Previous academic positions
 Visiting Professor, International Peace College South Africa (IPSA), Cape Town, South Africa. 2016 – Present 
 Visiting Professor, Center for the Study of Islam, Carleton University, Ottawa, Canada. 2015 – 2016 
 Professor of Islamic Law, Qatar Faculty of Islamic Studies, Qatar.  2013 – 2015
 Professor of Sharia Law, Islamic University of Novi Pazar, Serbia. 2013 – 2014 
 Associate Professor, Qatar Faculty of Islamic Studies, Qatar. 2010 – 2012
 Founding Deputy Director, Center for Islamic Legislation and Ethics, Qatar Foundation, Qatar. 2011 – 2012: 
 Founding Director, Research Centre in the Philosophy of Islamic Law, Al-Furqan Islamic Heritage Foundation, U.K. 2005 – 2009:
 Associate Professor of Islamic Law, Faculty of Law, Alexandria University, Alexandria, Egypt. 2007 – 2009:
 Expert, UK Board of Muslim Scholars, Ministry of Communities and University of Cambridge, UK. 2008 – 2009:
 Associate Professor of Arts and Sciences, American University of Sharjah, UAE. 2001 – 2005: 
 Research/Adjunct Assistant Professor, Department of Systems Analysis, University of Waterloo, Canada. 1996 – 2001: 
 Research/Teaching Assistant, Department of Systems Analysis, University of Waterloo, Canada. 1993 – 1996: 
 Researcher, Systems Department, National Research Center, Egypt. 1988 – 1992

Publication

Books 
 Tarteeb al-‘Aql al-Muslim: Muraja’at fi daw’ al-sunan al-ilahiyyah wal-maqasid al-shar’iyyah (Reorganizing the Muslim Mind: Reflections in Light of Divine Universal Laws and Shariah Objectives).
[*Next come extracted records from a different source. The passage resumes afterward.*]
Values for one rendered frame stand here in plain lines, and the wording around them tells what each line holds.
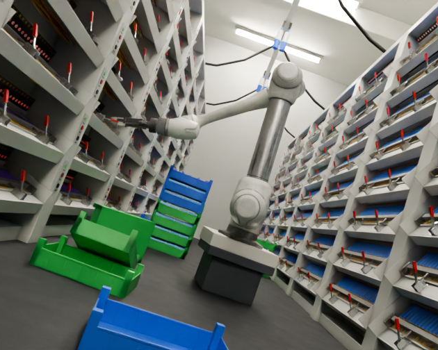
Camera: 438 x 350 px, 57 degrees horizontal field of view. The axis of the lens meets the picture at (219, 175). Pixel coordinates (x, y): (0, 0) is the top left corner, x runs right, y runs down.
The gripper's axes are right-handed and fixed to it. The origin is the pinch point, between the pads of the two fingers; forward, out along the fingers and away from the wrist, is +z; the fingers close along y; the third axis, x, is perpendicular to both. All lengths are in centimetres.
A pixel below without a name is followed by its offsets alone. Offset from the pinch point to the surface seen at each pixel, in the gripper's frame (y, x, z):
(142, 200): 156, -34, 8
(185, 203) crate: 68, -35, -36
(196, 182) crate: 68, -20, -41
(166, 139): 156, 23, -5
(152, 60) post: 15.9, 40.5, -9.9
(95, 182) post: 15.9, -31.7, 10.8
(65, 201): -28, -43, 9
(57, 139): -56, -22, 6
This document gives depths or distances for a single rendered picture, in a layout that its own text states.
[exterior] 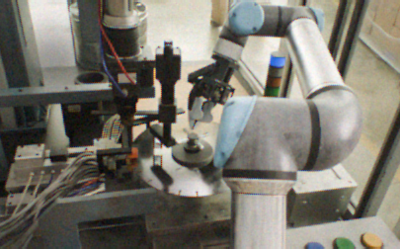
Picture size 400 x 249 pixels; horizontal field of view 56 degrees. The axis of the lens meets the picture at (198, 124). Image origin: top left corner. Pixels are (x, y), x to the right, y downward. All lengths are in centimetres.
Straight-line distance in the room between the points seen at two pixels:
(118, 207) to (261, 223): 37
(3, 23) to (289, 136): 103
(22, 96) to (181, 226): 56
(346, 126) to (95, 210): 53
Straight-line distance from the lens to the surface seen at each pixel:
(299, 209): 107
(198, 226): 97
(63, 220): 86
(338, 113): 60
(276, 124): 56
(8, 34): 137
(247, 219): 57
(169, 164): 96
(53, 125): 151
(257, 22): 88
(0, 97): 114
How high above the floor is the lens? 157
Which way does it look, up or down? 34 degrees down
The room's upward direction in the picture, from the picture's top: 4 degrees clockwise
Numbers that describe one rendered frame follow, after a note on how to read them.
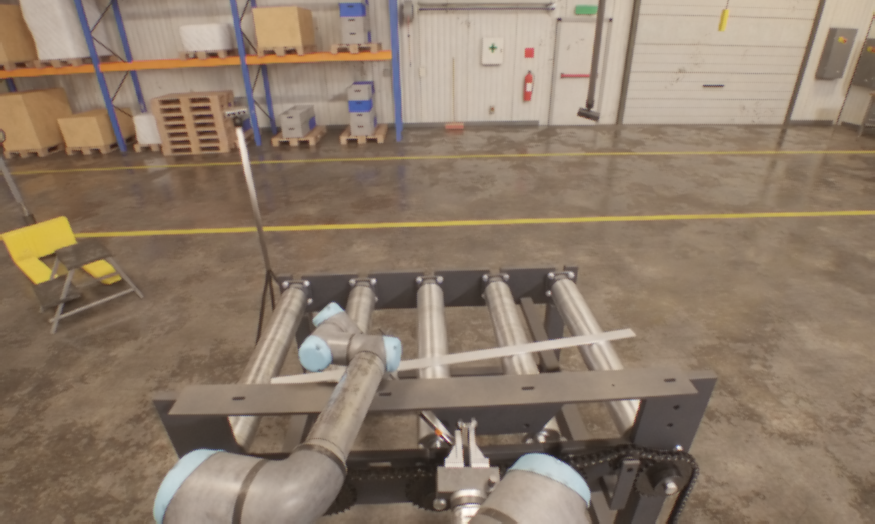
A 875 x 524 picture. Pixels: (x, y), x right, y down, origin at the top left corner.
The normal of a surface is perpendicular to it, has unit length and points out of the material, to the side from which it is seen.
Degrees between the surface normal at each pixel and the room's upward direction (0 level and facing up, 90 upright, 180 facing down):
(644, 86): 90
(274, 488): 23
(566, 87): 90
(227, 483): 14
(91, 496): 0
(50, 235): 90
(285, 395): 0
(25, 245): 90
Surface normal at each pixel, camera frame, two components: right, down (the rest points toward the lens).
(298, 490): 0.50, -0.57
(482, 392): -0.01, -0.89
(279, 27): 0.04, 0.45
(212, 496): -0.11, -0.48
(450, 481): 0.07, -0.74
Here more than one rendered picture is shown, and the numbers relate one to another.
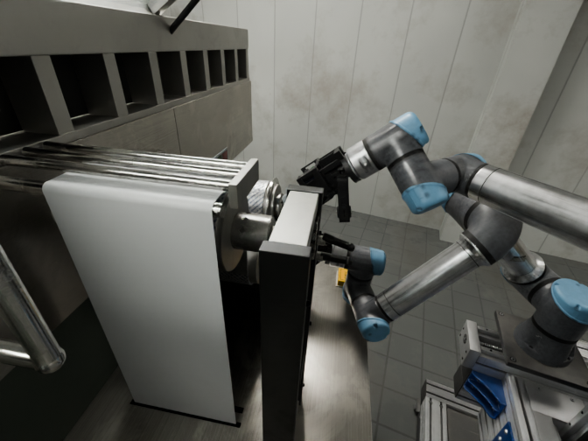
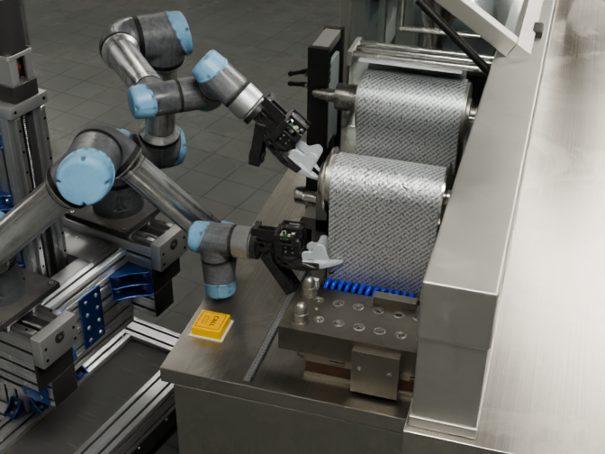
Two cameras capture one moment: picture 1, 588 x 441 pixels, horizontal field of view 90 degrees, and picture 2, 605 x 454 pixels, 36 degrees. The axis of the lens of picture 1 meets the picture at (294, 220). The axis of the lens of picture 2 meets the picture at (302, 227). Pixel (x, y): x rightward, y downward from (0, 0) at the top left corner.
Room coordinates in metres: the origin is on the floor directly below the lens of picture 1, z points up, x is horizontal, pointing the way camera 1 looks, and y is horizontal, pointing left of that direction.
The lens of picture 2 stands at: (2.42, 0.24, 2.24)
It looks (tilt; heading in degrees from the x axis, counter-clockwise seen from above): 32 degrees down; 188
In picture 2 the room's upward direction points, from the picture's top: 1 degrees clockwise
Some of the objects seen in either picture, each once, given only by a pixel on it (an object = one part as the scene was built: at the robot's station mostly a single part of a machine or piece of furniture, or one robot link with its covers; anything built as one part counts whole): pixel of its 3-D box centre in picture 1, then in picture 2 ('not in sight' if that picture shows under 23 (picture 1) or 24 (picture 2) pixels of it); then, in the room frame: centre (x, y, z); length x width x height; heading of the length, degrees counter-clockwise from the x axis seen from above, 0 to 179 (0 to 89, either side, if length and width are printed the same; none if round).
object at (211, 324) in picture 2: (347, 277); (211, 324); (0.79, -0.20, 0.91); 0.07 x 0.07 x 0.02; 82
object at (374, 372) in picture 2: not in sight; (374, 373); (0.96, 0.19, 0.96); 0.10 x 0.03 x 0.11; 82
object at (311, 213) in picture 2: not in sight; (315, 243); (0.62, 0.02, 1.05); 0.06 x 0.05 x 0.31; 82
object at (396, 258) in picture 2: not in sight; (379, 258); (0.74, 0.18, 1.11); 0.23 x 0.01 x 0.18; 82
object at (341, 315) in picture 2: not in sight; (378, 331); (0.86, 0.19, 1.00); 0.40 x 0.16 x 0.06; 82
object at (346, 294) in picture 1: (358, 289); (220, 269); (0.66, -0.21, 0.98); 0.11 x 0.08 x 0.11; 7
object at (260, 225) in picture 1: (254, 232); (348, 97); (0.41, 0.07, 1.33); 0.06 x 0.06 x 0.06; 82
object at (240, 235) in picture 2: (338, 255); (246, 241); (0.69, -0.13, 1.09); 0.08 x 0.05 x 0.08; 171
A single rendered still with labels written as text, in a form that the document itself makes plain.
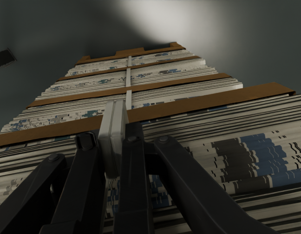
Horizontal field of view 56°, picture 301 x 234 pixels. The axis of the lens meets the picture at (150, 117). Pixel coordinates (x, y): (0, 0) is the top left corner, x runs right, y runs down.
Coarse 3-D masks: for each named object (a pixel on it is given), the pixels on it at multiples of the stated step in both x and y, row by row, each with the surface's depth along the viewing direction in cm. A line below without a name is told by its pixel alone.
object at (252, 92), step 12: (264, 84) 32; (276, 84) 31; (204, 96) 32; (216, 96) 31; (228, 96) 30; (240, 96) 30; (252, 96) 29; (264, 96) 28; (144, 108) 32; (156, 108) 31; (168, 108) 30; (180, 108) 30; (192, 108) 29
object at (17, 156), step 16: (16, 144) 29; (32, 144) 29; (48, 144) 27; (64, 144) 26; (0, 160) 25; (16, 160) 24; (32, 160) 24; (0, 176) 22; (16, 176) 22; (0, 192) 21
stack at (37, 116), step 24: (168, 48) 99; (72, 72) 82; (120, 72) 69; (144, 72) 66; (168, 72) 63; (192, 72) 58; (216, 72) 56; (48, 96) 57; (120, 96) 49; (144, 96) 47; (168, 96) 45; (192, 96) 45; (24, 120) 44; (48, 120) 42
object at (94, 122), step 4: (136, 108) 32; (128, 112) 31; (132, 112) 31; (136, 112) 31; (140, 112) 31; (96, 116) 32; (100, 116) 32; (128, 116) 30; (132, 116) 30; (136, 116) 30; (140, 116) 30; (88, 120) 31; (92, 120) 31; (96, 120) 31; (100, 120) 31; (132, 120) 29; (136, 120) 29; (140, 120) 28; (88, 124) 30; (92, 124) 30; (96, 124) 30; (100, 124) 29; (88, 128) 29; (92, 128) 29; (96, 128) 29
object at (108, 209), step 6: (114, 180) 20; (114, 186) 19; (108, 192) 19; (114, 192) 19; (108, 198) 18; (114, 198) 18; (108, 204) 18; (114, 204) 18; (108, 210) 17; (114, 210) 17; (108, 216) 17; (108, 222) 17; (108, 228) 16
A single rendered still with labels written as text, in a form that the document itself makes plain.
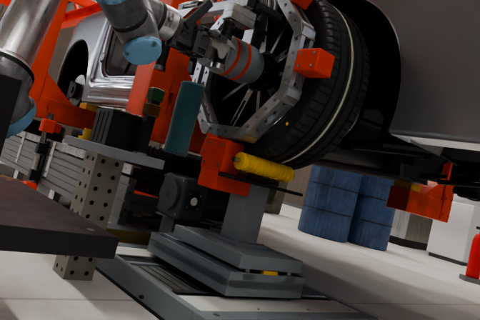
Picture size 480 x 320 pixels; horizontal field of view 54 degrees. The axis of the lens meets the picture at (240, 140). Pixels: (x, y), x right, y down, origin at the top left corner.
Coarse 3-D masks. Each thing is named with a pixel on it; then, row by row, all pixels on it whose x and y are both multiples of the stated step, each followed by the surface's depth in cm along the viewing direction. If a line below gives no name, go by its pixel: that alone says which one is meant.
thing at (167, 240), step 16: (160, 240) 178; (176, 240) 179; (160, 256) 175; (176, 256) 168; (192, 256) 161; (208, 256) 163; (192, 272) 159; (208, 272) 153; (224, 272) 148; (240, 272) 148; (256, 272) 167; (272, 272) 157; (224, 288) 146; (240, 288) 149; (256, 288) 153; (272, 288) 158; (288, 288) 163
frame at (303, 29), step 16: (288, 0) 154; (288, 16) 152; (304, 16) 152; (304, 32) 145; (304, 48) 148; (288, 64) 146; (192, 80) 185; (208, 80) 185; (288, 80) 144; (208, 96) 183; (272, 96) 148; (288, 96) 144; (208, 112) 179; (256, 112) 152; (272, 112) 148; (208, 128) 169; (224, 128) 162; (240, 128) 155; (256, 128) 152
Al-Shabakah Al-Arabiyah, Beirut, 2017 (upcoming).
 Maqāsid al-Sharī`ah as Philosophy of Islamic Law: A Systems Approach, International Institute of Islamic Thought, London-Washington, several reprints: 2008-14. Translated to Arabic, Bosnian, Italian, Turkish, Malaysian and Indonesian. Various publishers: 2010-15.
 Maqāsid al-Sharī`ah: A Beginner’s Guide. London: International Institute of Islamic Thought (IIIT), many reprints, 2008-2016. Translated to: Arabic, Urdu, German, Indonesian, Malaysian, Russian, Azeri, Tamil, Bengali, Turkish, Japanese, Kurdish, Malayalam, French, Bosnian, Italian, Somali, Uzbek, Greek, Spanish, Korean, Thai, Somali, Amharic. Various publishers: 2009-16.
 Al-Dawlah al-Madaniyya: Nahwa tajawuz al-istibdad wa tahqeeq maqasid al-shariah (Civil State: Towards overcoming authoritarianism & realizing maqasid al-shariah), Al-Shabakah Al-Arabiyah, Beirut, 2015. Translated to: English, Italian, Malayalam, Bengali, & Malaysian.
 Al-Mar’ah fil-Masjid: Dawruha wa Makanatuha (Women in the Mosque: Their Role and Contribution), Dar Makased, Cairo 2015. Trans. to English, Indonesian, Bengali, Malaysian.
 Bayn al-shariah wal-siyasah: As’ilah li-marhalat ma ba’d al-thawraat (Between Shariah and Politics: Questions in the Post-Revolutions era). Beirut: Al-Shabakah Al-Arabiyyah, 2012, 2013. Translated to: Farsi, Malaysian, and Malayalam. Various publishers: 2013-2015.
 Al-Ijtihad al-maqasidi: Majmou’at buhouth (Purposeful Reasoning: Selected Papers). Beirut: Al-Shabakah Al-Arabiyyah, 2013, 2014. Translated to Urdu, Farsi and Tamil.
 Al-Sulouk ma’-Allah: Rihlah ma’a hikam Ibn Ataa-ellah fi daw’ al-kitab wal-sunnah wal-sunan al-ilahiyyah (Ethics with God: A Journey with Ibn Ataa-Ellah in light of the Quran, Sunnah, and Universal Laws). Cairo: Darul-Hidaiah, 2010. Translated to: English, Bosnian, Indonesian, Malaysian, Italian and Urdu, Various publishers: 2011-2015.
 Khulasat Bidāyat al-Mujtahid libni-Rushd (Averröes’s Premier of the Jurist: Synopsis and Commentary), India: Noor Foundation, 2006, 2007, and Cairo: Al-Shurouq, 2010.
 Fiqh al-Maqāsid: Inātat al-ahkām al-shar`īah bimaqāsidihā (Teleological Jurisprudence: Basing Islamic Rulings on their Purposes), International Institute of Islamic Thought, Virginia, 2006, 2007, 2008. Translated to: Urdu and Azeri, 2010.

Journal articles 
 "Shariah, Ethical Goals and the Modern Society", MUIS – Islamic Religious Council of Singapore Academy Series, No. 10, Singapore, 2016.
 "Al-Ijtihad al-maqasidi: Ru’ya Manzumiyyah" (Ijtihad via Maqasid: A Systems Approach), Al-Muslim Al-Mu’asir Journal, Cairo, 2014.
 "Kayf nuhadid al-‘alaqah bayn al-dini wal-madani" (How do we Define the Relationship between the Religious and the Secular?), Al-Ihyaa Journal, Mohammadan Council of Scholars, Morocco, Article No. 5771, Sept. 2013.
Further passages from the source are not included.